# THE PROBLEM
Without the pictures, extract every line from the start of the material to the line containing "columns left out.", both ends included.

________

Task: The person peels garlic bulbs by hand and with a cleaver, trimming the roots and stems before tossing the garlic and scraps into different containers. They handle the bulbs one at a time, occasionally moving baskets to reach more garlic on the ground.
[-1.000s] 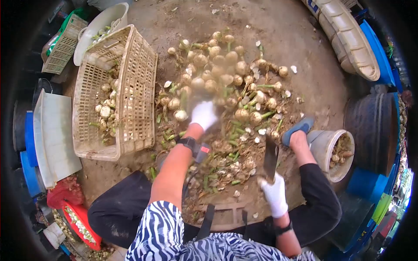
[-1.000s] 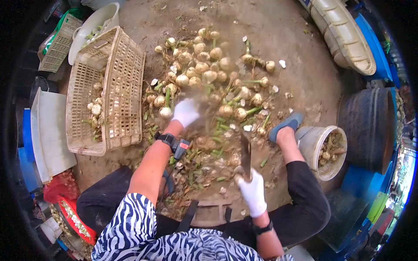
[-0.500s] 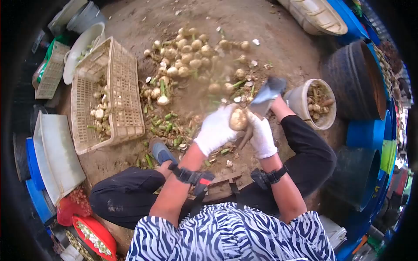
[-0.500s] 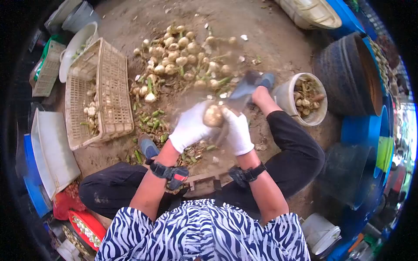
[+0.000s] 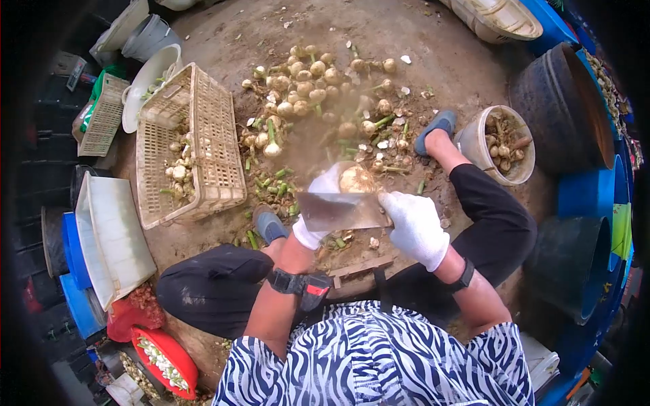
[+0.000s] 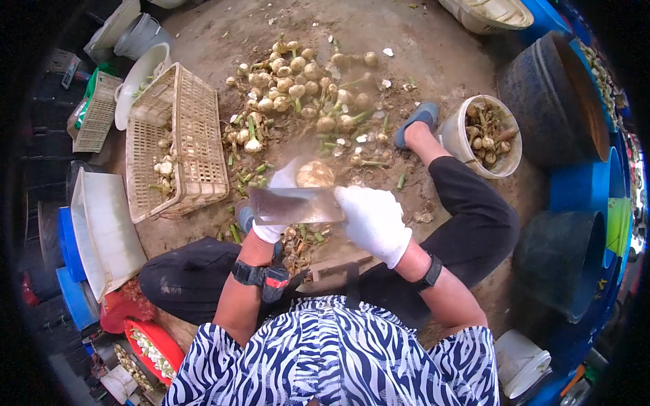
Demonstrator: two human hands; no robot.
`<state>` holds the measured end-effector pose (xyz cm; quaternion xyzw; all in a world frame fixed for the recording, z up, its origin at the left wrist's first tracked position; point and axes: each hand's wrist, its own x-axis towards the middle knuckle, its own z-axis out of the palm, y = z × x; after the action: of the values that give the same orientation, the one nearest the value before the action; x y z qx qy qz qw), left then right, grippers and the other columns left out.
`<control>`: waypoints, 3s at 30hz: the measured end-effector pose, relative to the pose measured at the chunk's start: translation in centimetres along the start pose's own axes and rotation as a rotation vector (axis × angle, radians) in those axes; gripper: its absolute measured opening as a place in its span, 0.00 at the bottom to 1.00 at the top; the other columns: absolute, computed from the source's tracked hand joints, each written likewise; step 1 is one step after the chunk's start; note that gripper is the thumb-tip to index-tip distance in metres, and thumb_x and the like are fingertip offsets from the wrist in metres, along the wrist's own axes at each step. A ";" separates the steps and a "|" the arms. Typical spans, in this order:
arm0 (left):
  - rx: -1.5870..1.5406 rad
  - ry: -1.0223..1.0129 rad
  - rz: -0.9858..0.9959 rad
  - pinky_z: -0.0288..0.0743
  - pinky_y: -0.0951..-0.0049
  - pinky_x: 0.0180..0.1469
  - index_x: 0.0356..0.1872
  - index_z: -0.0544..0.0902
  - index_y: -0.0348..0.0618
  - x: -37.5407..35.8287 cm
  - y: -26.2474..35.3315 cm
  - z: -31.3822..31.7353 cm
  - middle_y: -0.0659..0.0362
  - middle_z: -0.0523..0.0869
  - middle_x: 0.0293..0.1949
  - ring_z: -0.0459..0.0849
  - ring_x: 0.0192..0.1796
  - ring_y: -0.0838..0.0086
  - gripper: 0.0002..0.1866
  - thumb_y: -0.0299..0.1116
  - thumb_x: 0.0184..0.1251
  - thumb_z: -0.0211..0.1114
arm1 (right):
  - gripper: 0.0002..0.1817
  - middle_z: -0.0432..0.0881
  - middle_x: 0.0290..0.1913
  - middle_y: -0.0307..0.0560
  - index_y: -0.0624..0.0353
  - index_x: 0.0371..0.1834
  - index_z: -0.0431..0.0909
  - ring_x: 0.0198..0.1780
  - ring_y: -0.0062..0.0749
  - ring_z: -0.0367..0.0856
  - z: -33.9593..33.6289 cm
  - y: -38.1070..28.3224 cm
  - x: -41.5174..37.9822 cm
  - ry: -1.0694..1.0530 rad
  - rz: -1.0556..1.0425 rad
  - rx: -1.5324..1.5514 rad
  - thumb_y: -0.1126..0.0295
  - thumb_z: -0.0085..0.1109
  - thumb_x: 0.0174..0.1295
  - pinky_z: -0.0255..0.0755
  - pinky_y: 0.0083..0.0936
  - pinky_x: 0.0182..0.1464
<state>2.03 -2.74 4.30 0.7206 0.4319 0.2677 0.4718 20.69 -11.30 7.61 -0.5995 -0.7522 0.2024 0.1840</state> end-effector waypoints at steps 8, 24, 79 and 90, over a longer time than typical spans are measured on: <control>-0.078 0.051 0.084 0.79 0.69 0.44 0.53 0.78 0.39 -1.7 -1.2 -0.3 0.52 0.87 0.37 0.87 0.39 0.65 0.30 0.35 0.46 0.76 | 0.10 0.80 0.31 0.50 0.56 0.35 0.74 0.35 0.50 0.82 3.4 1.9 0.0 0.080 0.018 -0.031 0.76 0.59 0.47 0.75 0.42 0.35; -0.135 0.011 -0.162 0.79 0.70 0.53 0.54 0.80 0.38 -8.4 3.0 -7.6 0.55 0.87 0.44 0.87 0.46 0.70 0.37 0.37 0.36 0.81 | 0.14 0.84 0.34 0.60 0.61 0.45 0.81 0.38 0.54 0.84 4.6 8.7 1.8 0.151 0.321 -0.123 0.77 0.59 0.54 0.77 0.40 0.38; -0.189 0.035 0.118 0.77 0.73 0.49 0.55 0.78 0.33 -0.3 -5.9 0.7 0.54 0.85 0.47 0.82 0.46 0.73 0.26 0.24 0.52 0.72 | 0.15 0.80 0.32 0.51 0.57 0.39 0.75 0.36 0.51 0.82 2.4 0.5 1.2 0.022 -0.023 0.039 0.78 0.58 0.45 0.75 0.41 0.38; -0.410 0.044 -0.217 0.79 0.74 0.50 0.52 0.82 0.33 -3.5 0.8 -1.9 0.54 0.88 0.45 0.85 0.44 0.75 0.26 0.28 0.49 0.78 | 0.13 0.82 0.30 0.56 0.57 0.40 0.79 0.36 0.53 0.83 7.7 6.7 0.6 0.134 0.224 -0.038 0.77 0.58 0.49 0.76 0.43 0.37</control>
<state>-0.90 -5.12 5.86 0.5532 0.4536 0.3130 0.6247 22.10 -10.00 -2.41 -0.6952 -0.6703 0.1668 0.1987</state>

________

# TASK ANSWER
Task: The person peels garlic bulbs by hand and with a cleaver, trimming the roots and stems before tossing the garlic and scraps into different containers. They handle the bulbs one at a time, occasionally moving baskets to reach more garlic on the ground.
[-1.000s] 
[-1.000s] 
[-0.500s] 
[-0.500s] 
[+0.000s] 
[+0.000s] 
Demonstrator: two human hands; no robot.
`<state>` holds the measured end-effector pose (xyz cm; quaternion xyzw; all in a world frame fixed for the recording, z up, its origin at the left wrist's first tracked position; point and axes: each hand's wrist, its own x-axis towards the middle knuckle, its own z-axis out of the palm, y = z × x; after the action: of the values that give the same orientation, the one nearest the value before the action; x y z qx qy qz qw), left then right, grippers and the other columns left out.

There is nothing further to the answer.